One of those to sign the letter is Barry Barish, who shared the 2017 physics prize for his contributions to the LIGO detector. “I support Joe Biden because of his long record of making policy, informed by science, to deal with large, complicated issues like cancer, climate change and nuclear proliferation,” Barish, who is at the California Institute of Technology, told CNN, adding that “we absolutely must elect Joe with his science-based approach to successfully lead us out of the COVID-19 pandemic”.

Facts and science

Nobel laureates’ support of Democratic presidential candidates isn’t new. Hillary Clinton received 70 such endorsements in 2016, while former president Barack Obama received the support of 76 in 2008. Carol Greider, who shared the 2009 prize in physiology or medicine for discovering the enzyme telomerase, asserted that elected leaders “should be making decisions based on facts and science,” adding that she “strongly endorses” Biden, in particular because of his “commitment to putting public health professionals, not politicians, back in charge”.

Democratic Representative Bill Foster of Illinois, the only physicist in Congress, organized the open letter saying it would be an “important” development for the Biden campaign. He says that “a core group” of laureates decided on which issues to raise in the letter. Foster, who received the endorsement of 31 laureates when he ran for Congress in 2007, says that when he started calling the laureates to back the intiative, “it was like pushing at an open door”. He adds that “there was a lot of enthusiasm because of the difference [the laureates] perceive in the scientific understanding” between the two candidates.

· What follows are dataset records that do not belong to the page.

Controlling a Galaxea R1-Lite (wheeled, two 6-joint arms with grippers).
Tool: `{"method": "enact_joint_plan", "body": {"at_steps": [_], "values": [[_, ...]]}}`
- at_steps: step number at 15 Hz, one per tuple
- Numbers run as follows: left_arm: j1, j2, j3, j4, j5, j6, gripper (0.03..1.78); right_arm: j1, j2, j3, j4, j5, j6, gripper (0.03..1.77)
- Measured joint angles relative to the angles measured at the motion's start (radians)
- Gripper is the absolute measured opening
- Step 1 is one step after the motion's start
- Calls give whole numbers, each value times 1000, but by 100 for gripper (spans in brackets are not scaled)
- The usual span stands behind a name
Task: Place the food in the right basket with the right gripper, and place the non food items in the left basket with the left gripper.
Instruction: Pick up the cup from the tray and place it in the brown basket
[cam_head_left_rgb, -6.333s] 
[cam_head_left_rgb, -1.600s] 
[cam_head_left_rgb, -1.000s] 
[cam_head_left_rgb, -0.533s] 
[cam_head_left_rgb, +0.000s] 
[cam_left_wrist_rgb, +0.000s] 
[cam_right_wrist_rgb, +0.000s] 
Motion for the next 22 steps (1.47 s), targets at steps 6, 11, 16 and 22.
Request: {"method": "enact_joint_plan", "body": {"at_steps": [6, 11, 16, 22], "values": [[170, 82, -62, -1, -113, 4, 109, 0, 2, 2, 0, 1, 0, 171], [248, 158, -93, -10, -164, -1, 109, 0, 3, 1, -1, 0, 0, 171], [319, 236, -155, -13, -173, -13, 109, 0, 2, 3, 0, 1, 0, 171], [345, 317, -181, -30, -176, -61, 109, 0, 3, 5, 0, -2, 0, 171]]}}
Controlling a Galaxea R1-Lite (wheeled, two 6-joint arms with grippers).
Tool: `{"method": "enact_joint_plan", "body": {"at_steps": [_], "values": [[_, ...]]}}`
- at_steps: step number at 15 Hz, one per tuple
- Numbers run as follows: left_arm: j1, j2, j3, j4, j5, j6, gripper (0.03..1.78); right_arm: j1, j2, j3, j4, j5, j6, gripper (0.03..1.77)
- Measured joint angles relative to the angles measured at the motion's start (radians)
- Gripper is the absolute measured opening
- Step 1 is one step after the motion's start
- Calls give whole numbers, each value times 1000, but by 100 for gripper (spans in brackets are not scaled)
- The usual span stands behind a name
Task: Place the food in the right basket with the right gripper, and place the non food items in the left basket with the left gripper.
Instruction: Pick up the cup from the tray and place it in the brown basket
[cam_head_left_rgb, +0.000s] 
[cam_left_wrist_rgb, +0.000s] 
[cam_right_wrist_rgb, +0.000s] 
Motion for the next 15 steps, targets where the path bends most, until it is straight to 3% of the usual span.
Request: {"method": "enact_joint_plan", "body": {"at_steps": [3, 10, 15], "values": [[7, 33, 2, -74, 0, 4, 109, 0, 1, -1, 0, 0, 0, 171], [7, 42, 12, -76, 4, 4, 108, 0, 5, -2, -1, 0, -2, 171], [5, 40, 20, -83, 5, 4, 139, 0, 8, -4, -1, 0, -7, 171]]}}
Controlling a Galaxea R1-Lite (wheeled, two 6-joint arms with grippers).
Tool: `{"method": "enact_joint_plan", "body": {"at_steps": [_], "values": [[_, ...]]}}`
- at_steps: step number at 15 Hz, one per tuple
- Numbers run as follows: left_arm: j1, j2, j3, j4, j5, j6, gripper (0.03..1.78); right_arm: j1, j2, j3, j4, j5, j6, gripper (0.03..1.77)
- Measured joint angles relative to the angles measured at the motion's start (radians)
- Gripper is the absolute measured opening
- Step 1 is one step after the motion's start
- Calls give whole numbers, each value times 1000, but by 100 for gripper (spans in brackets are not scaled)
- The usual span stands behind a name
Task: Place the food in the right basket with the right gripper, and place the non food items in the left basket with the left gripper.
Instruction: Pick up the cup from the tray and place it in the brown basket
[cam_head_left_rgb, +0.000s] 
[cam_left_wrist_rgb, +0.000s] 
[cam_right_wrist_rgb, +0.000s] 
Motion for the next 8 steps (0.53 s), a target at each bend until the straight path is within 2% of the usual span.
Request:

Foster believes that the letter reflects the view of much of the US scientific community. “They recognize the harm being done by ignoring science in public policy,” he says. “And it’s not only science; it’s logic and integrity. The scientific community wants to get to a situation in which they trust people’s word.” Foster sees the COVID-19 pandemic as a factor in refocusing voters on the importance of science. “The only reason we’re in a position to develop vaccines rapidly is decades of scientific research,” he says. “This may be an opportunity for the scientific community to remind everyone about long-term investment in science.”